> Work task: Repeat the data exactly as it stands.
-- Opening Marker --
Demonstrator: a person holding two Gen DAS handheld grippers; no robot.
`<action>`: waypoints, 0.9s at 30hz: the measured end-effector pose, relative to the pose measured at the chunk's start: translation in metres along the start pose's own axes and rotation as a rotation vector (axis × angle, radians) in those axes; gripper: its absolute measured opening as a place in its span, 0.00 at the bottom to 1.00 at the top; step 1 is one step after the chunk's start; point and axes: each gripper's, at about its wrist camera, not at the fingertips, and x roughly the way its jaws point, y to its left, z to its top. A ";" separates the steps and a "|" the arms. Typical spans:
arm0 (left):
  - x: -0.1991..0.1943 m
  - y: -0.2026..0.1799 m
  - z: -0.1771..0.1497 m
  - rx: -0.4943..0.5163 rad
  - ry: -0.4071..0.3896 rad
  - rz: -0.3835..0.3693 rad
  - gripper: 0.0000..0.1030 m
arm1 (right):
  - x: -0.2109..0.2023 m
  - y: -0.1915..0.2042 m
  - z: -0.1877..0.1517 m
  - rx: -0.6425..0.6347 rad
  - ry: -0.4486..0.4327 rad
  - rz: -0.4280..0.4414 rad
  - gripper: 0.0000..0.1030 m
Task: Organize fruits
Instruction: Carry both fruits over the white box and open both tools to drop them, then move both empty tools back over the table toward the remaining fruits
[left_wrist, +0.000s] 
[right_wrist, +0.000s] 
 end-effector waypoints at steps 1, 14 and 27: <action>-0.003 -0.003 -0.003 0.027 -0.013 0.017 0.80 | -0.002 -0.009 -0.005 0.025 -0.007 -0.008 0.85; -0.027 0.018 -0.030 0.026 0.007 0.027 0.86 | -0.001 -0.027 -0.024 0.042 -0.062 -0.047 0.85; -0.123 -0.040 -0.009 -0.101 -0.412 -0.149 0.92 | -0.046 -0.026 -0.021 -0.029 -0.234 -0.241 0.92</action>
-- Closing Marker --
> Expected answer:
Demonstrator: a person holding two Gen DAS handheld grippers; no robot.
`<action>`: waypoints, 0.9s at 30hz: the measured end-effector pose, relative to the pose measured at the chunk's start: translation in metres along the start pose's own axes and rotation as a rotation vector (axis × angle, radians) in those axes; gripper: its absolute measured opening as a place in its span, 0.00 at the bottom to 1.00 at the top; step 1 is one step after the chunk's start; point and axes: each gripper's, at about its wrist camera, not at the fingertips, and x roughly the way its jaws point, y to its left, z to its top. A ";" separates the steps and a "|" the arms. Typical spans:
arm0 (left):
  - x: -0.1991..0.1943 m
  - y: -0.2026..0.1799 m
  - z: -0.1771..0.1497 m
  - rx: -0.4943..0.5163 rad
  - ry: -0.4071..0.3896 rad
  - rz: -0.3835..0.3693 rad
  - gripper: 0.0000..0.1030 m
arm1 (right):
  - x: -0.2109..0.2023 m
  - y: -0.1915..0.2042 m
  - z: -0.1877..0.1517 m
  - rx: -0.6425..0.6347 rad
  - ry: -0.4486..0.4327 rad
  - rz: -0.4280..0.4414 rad
  - gripper: 0.0000..0.1030 m
Task: Organize fruits
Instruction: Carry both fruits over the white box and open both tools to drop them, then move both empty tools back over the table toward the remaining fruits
[left_wrist, +0.000s] 
[right_wrist, +0.000s] 
 end-effector waypoints at steps 1, 14 and 27: <action>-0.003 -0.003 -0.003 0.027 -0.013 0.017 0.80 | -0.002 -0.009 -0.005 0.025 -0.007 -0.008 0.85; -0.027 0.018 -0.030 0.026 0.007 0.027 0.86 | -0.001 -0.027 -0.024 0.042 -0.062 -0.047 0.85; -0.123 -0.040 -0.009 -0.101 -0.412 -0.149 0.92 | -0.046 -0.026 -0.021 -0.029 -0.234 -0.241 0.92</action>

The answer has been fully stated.